The Artaxerxes Phialai

I am pleased to announce that my paper “Ernst Herzfeld, Joseph Upton and the Artaxerxes Phialai” has just been published in volume 55 of the Metropolitan Museum Journal. This short paper arose from my research in the archives of the Met’s Persian/Iranian expedition, in which I found a letter by Met curator Joseph Upton to his boss Maurice Dimand (head of the Department of Near Eastern Art, which at the time included both ancient and Islamic art) reporting that a dealer had offered to sell him the Artaxerxes phialai (of one which is in the Met).
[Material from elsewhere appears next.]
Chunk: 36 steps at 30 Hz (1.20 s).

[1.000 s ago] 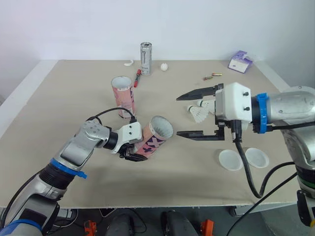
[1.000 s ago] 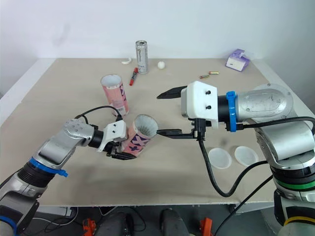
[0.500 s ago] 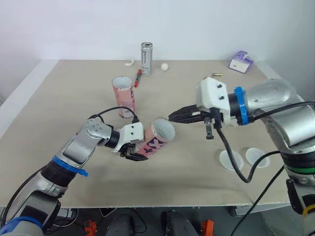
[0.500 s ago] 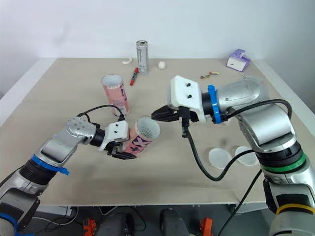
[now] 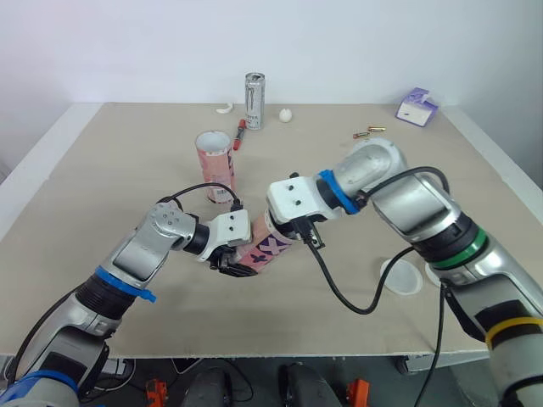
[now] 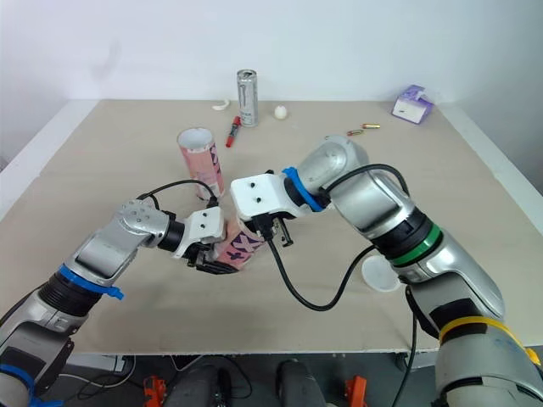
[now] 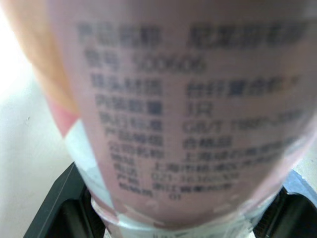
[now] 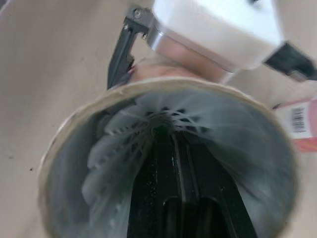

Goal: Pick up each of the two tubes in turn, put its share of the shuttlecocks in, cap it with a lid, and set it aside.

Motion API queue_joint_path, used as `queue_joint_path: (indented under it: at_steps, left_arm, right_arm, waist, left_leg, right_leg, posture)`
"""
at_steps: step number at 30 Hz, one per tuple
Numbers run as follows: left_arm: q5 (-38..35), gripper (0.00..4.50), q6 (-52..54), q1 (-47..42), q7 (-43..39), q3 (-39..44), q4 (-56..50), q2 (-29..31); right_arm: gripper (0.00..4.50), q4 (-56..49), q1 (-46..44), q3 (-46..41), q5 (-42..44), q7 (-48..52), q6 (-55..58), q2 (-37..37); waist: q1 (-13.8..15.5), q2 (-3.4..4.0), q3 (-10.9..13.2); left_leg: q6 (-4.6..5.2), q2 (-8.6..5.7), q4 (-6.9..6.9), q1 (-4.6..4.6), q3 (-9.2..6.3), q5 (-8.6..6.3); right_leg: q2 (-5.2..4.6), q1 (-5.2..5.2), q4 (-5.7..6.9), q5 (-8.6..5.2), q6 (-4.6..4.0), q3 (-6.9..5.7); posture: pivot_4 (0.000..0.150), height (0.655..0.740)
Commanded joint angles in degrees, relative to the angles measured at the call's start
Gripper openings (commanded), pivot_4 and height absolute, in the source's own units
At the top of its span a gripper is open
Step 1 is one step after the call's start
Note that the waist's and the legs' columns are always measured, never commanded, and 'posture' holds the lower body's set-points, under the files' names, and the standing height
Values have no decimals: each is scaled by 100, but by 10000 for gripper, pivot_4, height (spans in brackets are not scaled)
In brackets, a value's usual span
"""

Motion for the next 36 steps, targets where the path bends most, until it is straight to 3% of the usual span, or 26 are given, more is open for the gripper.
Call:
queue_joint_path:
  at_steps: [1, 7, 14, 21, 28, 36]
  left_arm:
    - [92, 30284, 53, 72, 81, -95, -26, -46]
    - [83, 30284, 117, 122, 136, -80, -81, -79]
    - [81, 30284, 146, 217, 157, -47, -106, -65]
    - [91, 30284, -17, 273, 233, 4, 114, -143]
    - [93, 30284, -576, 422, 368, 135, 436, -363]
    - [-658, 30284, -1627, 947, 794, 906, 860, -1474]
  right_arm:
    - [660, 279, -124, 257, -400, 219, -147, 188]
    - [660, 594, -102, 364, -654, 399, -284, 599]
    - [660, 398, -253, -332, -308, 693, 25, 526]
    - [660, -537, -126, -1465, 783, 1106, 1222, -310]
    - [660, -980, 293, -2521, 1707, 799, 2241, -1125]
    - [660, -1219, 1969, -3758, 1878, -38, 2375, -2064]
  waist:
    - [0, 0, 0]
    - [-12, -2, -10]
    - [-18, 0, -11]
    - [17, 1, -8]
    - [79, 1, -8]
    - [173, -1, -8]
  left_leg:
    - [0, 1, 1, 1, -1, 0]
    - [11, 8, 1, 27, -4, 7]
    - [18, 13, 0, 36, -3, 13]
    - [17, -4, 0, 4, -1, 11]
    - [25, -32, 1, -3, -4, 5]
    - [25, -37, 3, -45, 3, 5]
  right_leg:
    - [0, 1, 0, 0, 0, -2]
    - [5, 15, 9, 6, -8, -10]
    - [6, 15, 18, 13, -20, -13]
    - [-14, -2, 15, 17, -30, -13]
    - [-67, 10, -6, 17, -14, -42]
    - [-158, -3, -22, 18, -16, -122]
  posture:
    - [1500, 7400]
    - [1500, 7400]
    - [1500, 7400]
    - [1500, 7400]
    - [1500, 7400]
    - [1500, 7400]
 Lobed bowl with a royal inscription, ca. 465–424 B.C.
Achaemenid, Achaemenid
Silver; Height: 1 13/16″ ( 4.6 cm ) Diameter: 11 1/2″ ( 29.2 cm )
The Metropolitan Museum of Art, New York, Rogers Fund, 1947 (47.100.84)
http://www.metmuseum.org/Collections/search-the-collections/324026

This confirms Herzfeld’s own claim that he first saw the vessels with Upton, and makes it all the more unlikely that Herzfeld forged the inscription, as some have alleged in the past.

Incidentally, the Met’s phiale was not acquired by Upton; it was purchased by the museum in 1947 from the estate of Joseph Brummer, who had purchased it in 1940 from Arthur Upham Pope.